In the past, and even now, your choices aren't always in D's best interest. You chose to spend more time at school than at home with us. You chose to control and abuse me. You chose to rage at me in front of D. You chose to run us 70K+ in debt. Those choices, among others, led me to leave you. Then, you chose to fight me for custody and you chose to spend 45K in lawyer fees. I begged you to not bankrupt us both for D's sake. You said you were willing to do it. I offered you more time originally with D than you were eventually awarded by the court, but you chose not to take what was offered. You chose to make the divorce ugly. I offered to have an apartment nearby, so whoever had D stayed with her in the house, and whoever didn't was at the apartment. That way D was ALWAYS in the house. You chose not to take that offer. You chose to stay in the house -- even though you couldn't afford it -- and you chose to have your daughter immediately displaced. You chose not to give me bare essentials -- that I needed to care for our child -- for months. You chose to leave the dogs in the car when you KNEW it was dangerous and illegal.
You have choices. You have had choices all along, and you continually choose to make things difficult for me and your daughter.

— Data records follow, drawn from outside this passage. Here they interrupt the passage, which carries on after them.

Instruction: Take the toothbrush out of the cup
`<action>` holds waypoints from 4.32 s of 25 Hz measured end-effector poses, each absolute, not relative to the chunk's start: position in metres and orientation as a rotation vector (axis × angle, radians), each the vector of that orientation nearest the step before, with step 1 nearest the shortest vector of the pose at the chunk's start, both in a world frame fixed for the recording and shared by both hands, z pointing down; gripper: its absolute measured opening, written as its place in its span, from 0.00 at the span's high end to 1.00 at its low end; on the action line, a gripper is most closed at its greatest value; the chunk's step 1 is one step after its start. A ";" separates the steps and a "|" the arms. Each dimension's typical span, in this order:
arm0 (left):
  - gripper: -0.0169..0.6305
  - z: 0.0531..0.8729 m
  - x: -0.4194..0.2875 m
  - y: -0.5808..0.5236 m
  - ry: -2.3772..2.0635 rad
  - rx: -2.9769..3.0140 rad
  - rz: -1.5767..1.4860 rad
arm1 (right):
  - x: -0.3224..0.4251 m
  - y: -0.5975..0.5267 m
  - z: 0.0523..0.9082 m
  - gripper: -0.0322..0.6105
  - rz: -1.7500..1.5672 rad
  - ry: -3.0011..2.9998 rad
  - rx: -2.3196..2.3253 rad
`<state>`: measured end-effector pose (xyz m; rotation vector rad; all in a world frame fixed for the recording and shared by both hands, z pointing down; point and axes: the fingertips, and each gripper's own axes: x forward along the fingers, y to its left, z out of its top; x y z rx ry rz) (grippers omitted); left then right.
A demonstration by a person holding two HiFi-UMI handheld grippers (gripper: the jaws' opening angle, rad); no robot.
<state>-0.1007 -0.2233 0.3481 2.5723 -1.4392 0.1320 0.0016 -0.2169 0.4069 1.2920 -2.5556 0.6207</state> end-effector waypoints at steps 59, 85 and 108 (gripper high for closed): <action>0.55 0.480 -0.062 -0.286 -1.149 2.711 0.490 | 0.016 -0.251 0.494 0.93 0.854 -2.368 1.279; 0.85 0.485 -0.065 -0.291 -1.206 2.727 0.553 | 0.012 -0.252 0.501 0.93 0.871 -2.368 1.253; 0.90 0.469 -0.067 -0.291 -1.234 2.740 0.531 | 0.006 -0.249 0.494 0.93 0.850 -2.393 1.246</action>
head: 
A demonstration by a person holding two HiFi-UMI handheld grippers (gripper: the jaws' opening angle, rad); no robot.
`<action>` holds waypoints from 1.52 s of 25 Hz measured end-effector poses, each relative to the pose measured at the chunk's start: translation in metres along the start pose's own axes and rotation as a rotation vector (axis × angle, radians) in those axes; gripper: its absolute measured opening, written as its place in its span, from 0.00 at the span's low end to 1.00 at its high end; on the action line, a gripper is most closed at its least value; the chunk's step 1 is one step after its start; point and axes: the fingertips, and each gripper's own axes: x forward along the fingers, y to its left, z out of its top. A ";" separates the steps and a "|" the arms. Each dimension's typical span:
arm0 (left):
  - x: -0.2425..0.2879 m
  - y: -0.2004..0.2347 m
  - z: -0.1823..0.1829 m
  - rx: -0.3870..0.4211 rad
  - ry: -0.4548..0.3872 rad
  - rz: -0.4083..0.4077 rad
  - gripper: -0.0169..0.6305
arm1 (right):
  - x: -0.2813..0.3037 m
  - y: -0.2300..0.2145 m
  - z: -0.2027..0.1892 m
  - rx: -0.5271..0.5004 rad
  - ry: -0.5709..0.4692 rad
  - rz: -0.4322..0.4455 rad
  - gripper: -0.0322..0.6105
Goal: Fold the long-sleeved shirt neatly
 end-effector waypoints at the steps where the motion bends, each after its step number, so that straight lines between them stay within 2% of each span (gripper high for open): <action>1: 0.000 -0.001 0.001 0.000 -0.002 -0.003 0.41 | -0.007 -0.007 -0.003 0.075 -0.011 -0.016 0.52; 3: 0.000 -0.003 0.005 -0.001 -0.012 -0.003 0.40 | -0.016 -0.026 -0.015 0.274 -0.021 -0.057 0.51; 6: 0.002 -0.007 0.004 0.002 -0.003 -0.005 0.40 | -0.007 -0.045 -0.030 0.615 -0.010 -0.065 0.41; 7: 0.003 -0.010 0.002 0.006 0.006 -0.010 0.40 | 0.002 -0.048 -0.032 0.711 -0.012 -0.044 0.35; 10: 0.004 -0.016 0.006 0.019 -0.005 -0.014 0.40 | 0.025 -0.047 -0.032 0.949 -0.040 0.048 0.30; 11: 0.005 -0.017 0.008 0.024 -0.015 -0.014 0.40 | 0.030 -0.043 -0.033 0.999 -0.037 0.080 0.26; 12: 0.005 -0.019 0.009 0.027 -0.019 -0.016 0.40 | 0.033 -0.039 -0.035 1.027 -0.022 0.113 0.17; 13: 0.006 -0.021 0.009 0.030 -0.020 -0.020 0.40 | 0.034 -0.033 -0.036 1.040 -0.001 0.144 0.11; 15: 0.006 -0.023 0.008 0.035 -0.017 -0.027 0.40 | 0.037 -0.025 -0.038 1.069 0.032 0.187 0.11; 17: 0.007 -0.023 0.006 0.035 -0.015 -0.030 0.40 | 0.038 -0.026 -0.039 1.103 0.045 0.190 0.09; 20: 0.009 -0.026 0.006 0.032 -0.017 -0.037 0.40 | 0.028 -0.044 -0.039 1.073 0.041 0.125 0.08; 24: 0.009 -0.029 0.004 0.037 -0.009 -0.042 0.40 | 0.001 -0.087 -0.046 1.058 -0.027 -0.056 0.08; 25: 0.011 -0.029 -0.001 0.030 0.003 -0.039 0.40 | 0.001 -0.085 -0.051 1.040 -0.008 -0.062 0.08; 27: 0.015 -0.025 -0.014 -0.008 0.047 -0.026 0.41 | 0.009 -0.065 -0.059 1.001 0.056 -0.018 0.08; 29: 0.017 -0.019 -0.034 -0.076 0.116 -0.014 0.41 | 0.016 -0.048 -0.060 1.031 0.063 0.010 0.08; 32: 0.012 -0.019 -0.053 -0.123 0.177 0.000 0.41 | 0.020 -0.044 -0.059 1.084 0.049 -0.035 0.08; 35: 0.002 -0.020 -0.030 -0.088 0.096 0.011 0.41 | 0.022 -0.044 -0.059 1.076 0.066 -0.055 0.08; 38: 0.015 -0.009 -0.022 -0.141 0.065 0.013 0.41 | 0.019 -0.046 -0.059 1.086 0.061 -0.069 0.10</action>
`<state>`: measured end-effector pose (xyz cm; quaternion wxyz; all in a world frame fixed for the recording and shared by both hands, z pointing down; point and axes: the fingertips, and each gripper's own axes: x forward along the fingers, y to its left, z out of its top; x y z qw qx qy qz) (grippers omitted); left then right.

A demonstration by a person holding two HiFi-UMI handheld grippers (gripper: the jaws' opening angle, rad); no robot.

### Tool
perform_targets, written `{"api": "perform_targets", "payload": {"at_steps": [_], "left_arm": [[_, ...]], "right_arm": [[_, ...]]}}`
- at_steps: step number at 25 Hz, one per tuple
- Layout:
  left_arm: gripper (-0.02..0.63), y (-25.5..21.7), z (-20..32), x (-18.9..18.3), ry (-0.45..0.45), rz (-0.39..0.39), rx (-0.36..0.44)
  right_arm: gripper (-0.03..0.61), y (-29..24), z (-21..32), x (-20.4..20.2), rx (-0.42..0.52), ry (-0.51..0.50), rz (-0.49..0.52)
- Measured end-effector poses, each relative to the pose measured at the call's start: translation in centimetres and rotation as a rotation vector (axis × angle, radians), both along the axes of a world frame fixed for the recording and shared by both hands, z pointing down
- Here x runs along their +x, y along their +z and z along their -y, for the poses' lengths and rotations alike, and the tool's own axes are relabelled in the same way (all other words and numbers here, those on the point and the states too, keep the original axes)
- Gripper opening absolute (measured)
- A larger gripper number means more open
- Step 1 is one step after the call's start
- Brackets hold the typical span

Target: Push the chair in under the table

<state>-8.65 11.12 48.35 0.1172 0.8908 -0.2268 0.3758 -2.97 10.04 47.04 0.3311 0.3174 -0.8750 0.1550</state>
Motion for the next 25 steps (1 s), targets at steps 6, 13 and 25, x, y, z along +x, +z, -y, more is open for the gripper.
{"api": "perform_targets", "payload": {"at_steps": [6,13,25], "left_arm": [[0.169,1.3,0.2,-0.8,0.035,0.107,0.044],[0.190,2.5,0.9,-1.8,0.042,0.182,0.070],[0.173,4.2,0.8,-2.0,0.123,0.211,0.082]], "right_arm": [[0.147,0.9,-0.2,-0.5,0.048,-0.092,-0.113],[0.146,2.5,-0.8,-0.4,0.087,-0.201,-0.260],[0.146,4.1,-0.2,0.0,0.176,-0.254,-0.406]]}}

You always have felt and still continue to feel that some how you were wronged -- that you are a victim, and that you are entitled to certain things. And in a very narrow legal sense you are entitled to assets, etc., however, there was never anything stopping you from putting D first and coming to a reasonable agreement all on our own. I asked you to do that -- to make that choice -- repeatedly. I know people who did that and spent a total of $3,000 ($1,500 each) on their divorce. Even now, there is nothing stopping you from simply agreeing that we each keep our own retirement accounts and that is that. Instead you are going to make us both pay more money to hire someone to give you what you are "entitled" to. That is money we could both be putting towards D, but as usual you cannot put her -- or what is best for her -- first. You won't even consider it.
Comments anyone? I still think the simple - keep it business approach is the best b/c responding and refuting her claims will do nothing of consequence and will gain me ZERO ground.